轟隆——

大地塌陷,眾人猝不及防,隨著坍塌的土石一起掉了下去。

……

「額……大家都還好么?」柔和的水盾推開壓在身上的泥土,游玄皓坐在地上,大口地喘息著。

龍越撥開身上的土石,默默地放開了危急時刻將簡柔一把擁入懷中的雙手,道:「我們倒是沒事,就是不知道小璃和小葉怎麼樣了。」

「我沒事……」蘇小璃從地上爬起,用有些虛弱的聲音道,「小璃姐我可是光的化身,怎麼可能會有事呢……」

游玄皓強忍著腦中突如其來的陣痛,起身看向四周的環境。幽暗,詭異,陰寒,看似毫無能源支持的古典式油燈勉強照亮著這個空氣稀薄的空間。這是一個被圓形石壁圍起來的空間,直徑約有四五十米,上方五米左右便是開初囚禁金猊肉體的那個空間。奇怪的是,明明現在兩個空間相連,上方的空氣卻完全沒有擴散下來。腳下的泥土非常柔軟,但卻很光滑,絲毫不沾身。石壁上貌似刻著一些圖案與文字,一百多米長的牆壁刻畫的內容應當包含了很大的信息量。

「小璃姐,照顧好小葉,龍越兄,還有簡柔姐,你們和我一起看一看石壁上刻了些什麼。」游玄皓還是第一次那麼客氣地喊龍越。

龍越聽罷也是一愣,接著微笑著點點頭,牽著簡柔的手走了過來:「那麼我們從左邊開始看,游老弟你就往右邊看,沒問題吧?」

游玄皓邪魅一笑:「當然!」說罷伸出手,與龍越默契地擊了掌。

幽暗的燈光下,三人仔細地觀察著牆上的壁畫和文字。詭異的畫風、從未聽過的說辭,讓三人看著看著都開始疑惑起來。當三人繞了半圈碰在一起時,一下子沒有緩過神來。

牆上描述的內容,簡直是令人耳目一新。

「喂!小龍哥,小柔,小皓!都看到些什麼了啊!」蘇小璃看著發獃的三人,喊道。

龍越立即緩過神來:「我說過不要這麼稱呼我的吧!太難聽了!」

蘇小璃巧笑嫣然:「呵呵,那我叫你什麼?龍大哥?我可不是小柔哦!」

游玄皓趕忙道:「不要討論這些沒意義的了,我們趕快把得到的信息匯總一下!」

四人圍成一團,坐在葉子塵的一旁,討論起來。

總結出來的結論令人震驚。

「咳,現在由我這個偉大的隊長發言。
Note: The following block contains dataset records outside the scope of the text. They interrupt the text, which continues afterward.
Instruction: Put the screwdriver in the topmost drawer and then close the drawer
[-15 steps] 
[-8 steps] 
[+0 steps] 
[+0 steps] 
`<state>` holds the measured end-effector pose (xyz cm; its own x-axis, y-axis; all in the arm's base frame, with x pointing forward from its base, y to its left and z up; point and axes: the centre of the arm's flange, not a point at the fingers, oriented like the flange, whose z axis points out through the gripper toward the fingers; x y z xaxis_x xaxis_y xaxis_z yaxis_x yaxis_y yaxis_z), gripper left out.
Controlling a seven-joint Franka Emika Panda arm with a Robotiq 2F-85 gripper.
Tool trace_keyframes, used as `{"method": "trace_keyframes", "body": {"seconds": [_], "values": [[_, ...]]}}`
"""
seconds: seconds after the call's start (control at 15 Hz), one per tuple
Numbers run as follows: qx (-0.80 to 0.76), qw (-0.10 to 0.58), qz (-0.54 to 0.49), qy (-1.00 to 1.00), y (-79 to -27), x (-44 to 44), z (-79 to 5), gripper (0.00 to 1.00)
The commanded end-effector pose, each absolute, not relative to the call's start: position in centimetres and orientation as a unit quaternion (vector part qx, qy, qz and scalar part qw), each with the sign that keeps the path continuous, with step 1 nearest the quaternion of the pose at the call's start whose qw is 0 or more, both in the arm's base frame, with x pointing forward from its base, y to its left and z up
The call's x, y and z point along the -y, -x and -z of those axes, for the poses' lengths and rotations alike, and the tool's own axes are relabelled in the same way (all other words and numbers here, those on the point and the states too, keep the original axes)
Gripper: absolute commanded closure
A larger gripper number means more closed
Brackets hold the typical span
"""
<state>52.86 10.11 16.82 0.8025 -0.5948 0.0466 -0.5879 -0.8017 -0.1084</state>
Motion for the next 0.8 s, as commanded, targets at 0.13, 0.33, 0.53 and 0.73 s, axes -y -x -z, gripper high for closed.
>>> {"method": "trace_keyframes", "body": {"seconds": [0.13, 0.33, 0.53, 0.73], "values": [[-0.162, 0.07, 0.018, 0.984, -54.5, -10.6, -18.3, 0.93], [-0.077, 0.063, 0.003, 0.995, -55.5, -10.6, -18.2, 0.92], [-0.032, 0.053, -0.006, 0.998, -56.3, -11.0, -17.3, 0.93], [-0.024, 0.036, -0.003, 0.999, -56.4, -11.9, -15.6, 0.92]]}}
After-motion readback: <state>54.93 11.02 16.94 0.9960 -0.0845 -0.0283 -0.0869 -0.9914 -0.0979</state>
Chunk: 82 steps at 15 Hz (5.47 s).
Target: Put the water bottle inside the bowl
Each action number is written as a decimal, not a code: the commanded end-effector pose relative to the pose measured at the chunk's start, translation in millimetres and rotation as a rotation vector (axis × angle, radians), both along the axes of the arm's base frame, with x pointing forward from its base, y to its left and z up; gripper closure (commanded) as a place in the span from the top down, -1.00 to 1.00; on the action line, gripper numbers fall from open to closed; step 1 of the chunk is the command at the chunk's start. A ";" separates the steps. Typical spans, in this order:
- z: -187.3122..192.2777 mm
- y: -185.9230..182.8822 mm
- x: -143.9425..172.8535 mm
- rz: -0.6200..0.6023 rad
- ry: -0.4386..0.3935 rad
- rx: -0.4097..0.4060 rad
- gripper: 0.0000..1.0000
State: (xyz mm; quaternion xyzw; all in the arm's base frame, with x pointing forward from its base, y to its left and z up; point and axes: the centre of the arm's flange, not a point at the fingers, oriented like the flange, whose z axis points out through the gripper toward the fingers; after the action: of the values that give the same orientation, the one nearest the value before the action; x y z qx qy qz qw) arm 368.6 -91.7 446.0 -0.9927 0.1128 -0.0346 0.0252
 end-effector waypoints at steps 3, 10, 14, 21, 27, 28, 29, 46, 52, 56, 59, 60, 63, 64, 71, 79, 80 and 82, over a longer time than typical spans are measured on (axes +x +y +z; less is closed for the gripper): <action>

」游玄皓認真道:「根據方才所見石壁上的內容,我們總結出了大致以下幾點:第一,這個空間是由囚禁金猊的那位強大修士所留,並且在每個蠻荒之眼都留下了相同的文字敘述,那麼幾年前我們在空愁洞天的時候就錯過了這樣的奇遇,當然現在去肯定是找不到了,我師父已經把那裡轟平了;第二,這些文字中提到了關於蠻荒之眼的來歷,稱此地是神界與仙界戮力打敗魔族后形成的遺迹,而這一點在史料中並無明確記載,可以說近兩百年來整個大陸都對蠻荒之眼避而不談,甚至說是一無所知。」

「第三,其上對魔界魔族的描述並非批判,而是表現出一種惋惜的情感,指明魔族與人類之間存在誤會,也就是說魔界可能並非我們所想的那樣邪惡,那麼仙人和神祇進攻魔界的目的就有嫌疑了。」

「最後一點,是關於聖元之潮的記載,不過也就比我所知的略微詳盡一點而已,大致意思就是希望遊歷此處的有緣修士不要錯過十年一度的聖元之潮。真不知道這傢伙怎麼想的,這麼為別人著想!」

蘇小璃聽罷,道:「這就是全部內容了嗎?如果沒有什麼其他東西的話我們就趕快出去吧,這裡真的很悶誒!」

游玄皓點點頭,走到葉子塵身前將他一把抱起,踏上銹劍。地之陷落早已收回蛇紋之中,其他三把劍則載著其他三人。在游玄皓的一心四用下,眾人飛出了這個陰暗的空間,一直飛到封印金猊靈識的洞穴外面。游玄皓自己都沒有想到,練就墨月真訣的他精神力竟然已經如此強大,一心四用對他來說都能勉強掌握。如果自己是輔助類的魂法師,或許就能一次性多方補給了吧!

……

「人類,你們助我從無盡的痛苦中解脫出來,我會信守承諾,隨你們離開陰陽眼。」剛剛在游玄皓的協助下靈肉合一的金猊道。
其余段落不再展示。